• PROMPT: Find every line below with the string "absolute" and pick it out.

Dataset entries:
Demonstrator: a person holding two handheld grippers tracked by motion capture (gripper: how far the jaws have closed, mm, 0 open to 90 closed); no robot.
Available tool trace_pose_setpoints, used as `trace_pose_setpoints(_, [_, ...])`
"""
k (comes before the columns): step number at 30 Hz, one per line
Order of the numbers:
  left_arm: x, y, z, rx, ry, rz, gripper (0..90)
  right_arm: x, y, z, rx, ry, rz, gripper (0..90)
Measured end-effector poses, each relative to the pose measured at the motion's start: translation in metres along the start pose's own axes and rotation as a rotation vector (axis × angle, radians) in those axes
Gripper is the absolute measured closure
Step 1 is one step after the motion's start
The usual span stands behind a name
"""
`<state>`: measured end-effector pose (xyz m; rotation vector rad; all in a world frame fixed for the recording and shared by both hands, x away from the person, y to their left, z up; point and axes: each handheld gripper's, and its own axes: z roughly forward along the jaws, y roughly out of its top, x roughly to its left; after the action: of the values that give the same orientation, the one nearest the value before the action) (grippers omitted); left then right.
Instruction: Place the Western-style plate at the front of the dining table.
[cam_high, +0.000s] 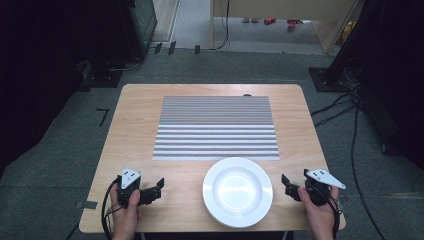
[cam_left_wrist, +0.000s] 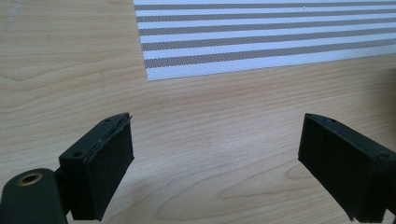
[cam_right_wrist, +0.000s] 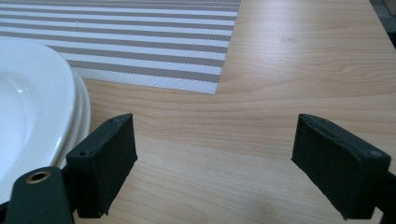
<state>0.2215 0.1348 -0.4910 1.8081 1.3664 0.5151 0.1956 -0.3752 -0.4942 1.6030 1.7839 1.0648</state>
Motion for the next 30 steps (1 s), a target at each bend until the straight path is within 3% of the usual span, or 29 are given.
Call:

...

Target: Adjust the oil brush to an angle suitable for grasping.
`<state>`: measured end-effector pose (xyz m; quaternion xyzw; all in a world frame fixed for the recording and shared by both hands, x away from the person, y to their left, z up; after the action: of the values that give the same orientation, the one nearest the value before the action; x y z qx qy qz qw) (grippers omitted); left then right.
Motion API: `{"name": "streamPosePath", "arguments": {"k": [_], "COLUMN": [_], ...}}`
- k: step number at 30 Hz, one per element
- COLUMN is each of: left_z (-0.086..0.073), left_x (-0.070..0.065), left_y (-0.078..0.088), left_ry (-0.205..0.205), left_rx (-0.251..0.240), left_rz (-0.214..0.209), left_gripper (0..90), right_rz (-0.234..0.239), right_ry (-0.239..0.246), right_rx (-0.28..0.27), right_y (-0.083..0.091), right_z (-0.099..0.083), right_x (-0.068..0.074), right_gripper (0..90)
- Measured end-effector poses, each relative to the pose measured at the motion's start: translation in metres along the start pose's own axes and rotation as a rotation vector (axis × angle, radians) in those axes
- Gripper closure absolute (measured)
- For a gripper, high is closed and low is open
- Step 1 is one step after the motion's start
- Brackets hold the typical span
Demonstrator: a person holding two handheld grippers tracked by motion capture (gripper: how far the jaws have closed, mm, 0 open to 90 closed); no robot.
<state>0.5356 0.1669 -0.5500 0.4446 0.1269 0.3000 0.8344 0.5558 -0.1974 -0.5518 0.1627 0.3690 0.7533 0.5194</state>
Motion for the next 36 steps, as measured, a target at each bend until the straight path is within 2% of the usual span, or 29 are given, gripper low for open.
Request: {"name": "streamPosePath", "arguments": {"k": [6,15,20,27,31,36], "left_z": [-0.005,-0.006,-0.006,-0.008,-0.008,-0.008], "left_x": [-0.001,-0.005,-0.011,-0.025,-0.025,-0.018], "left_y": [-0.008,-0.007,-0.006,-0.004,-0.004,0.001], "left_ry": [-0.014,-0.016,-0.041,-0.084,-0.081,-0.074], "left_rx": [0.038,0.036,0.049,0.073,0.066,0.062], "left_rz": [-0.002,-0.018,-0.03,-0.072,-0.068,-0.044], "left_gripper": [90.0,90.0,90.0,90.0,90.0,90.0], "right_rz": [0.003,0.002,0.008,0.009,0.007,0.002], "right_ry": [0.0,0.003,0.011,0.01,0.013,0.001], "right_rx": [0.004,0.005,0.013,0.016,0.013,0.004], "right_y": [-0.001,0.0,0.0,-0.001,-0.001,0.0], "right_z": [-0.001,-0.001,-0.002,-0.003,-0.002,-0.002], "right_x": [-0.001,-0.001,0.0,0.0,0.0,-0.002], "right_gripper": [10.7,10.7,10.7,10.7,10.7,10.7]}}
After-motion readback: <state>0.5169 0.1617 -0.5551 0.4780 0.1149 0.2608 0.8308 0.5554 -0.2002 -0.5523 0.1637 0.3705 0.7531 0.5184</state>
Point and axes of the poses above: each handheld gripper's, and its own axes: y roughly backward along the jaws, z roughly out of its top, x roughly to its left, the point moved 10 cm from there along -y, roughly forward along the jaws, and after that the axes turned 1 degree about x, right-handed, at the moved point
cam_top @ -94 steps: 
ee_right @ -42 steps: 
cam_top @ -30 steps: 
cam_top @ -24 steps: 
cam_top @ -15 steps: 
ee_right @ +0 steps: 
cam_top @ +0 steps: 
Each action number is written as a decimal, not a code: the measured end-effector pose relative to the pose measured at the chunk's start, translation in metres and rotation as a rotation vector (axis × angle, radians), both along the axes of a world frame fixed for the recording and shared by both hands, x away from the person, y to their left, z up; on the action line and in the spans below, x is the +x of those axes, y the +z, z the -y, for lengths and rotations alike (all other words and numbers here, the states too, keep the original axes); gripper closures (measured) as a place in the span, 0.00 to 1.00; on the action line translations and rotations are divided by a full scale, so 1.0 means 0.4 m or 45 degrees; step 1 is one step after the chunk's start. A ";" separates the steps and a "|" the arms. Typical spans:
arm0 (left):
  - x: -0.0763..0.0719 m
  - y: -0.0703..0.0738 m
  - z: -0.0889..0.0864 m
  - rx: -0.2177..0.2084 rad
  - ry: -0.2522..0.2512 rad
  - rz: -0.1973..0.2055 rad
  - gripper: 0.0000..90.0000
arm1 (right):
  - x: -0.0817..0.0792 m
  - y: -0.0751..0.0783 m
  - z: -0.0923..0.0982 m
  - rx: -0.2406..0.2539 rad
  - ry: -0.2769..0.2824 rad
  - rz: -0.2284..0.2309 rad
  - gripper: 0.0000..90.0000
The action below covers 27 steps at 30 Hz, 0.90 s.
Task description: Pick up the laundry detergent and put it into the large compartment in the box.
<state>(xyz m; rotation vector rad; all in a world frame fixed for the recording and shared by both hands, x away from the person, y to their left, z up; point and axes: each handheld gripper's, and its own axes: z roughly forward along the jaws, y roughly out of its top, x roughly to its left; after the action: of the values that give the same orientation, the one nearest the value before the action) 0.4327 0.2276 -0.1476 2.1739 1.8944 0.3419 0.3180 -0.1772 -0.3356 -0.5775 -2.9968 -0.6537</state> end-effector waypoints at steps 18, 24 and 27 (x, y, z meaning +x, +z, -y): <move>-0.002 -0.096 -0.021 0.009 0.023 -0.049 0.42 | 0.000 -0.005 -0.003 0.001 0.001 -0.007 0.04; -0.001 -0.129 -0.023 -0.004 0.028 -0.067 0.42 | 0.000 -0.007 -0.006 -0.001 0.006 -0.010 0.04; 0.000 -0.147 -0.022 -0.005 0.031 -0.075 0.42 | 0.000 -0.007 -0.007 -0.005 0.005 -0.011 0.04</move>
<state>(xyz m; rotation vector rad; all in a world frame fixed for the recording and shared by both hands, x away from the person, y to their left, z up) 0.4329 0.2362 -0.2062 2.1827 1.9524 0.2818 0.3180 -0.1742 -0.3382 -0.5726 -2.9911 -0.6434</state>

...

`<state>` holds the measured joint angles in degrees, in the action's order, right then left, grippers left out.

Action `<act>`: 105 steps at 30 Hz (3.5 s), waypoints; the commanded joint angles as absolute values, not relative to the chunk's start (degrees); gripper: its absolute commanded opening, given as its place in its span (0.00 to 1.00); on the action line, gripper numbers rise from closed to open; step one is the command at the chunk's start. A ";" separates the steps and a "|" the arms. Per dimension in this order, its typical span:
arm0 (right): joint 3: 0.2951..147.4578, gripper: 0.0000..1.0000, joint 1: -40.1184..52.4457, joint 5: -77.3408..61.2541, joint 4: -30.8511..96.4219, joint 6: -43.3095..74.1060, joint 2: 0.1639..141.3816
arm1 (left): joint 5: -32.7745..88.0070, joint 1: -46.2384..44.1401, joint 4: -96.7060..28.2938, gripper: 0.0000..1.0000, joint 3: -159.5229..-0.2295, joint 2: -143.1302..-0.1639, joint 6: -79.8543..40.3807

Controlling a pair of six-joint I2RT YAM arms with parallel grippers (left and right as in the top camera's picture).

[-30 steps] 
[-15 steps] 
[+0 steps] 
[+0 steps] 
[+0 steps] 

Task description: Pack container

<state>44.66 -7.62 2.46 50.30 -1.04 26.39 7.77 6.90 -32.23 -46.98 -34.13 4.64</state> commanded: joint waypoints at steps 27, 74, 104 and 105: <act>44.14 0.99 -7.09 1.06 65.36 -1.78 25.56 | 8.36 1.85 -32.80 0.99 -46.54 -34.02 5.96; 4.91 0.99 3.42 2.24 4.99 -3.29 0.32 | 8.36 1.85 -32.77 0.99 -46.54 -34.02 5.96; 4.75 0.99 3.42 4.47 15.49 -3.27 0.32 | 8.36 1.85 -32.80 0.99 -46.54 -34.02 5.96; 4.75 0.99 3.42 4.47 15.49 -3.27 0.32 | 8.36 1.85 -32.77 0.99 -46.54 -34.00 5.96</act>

• RESPONSE TO THIS TASK:
Gripper is the absolute measured closure
- Gripper closure absolute (measured)
Action `<act>`: 105 steps at 30 Hz (3.5 s), waypoints; the commanded joint angles as absolute values, not relative to the chunk's start (degrees); gripper: its absolute commanded opening, given as its place in its span (0.00 to 1.00); on the action line, gripper numbers rise from closed to open; step one is the command at the chunk's start. A ";" separates the steps and a "|" the arms. Per dimension in this order, its typical span:

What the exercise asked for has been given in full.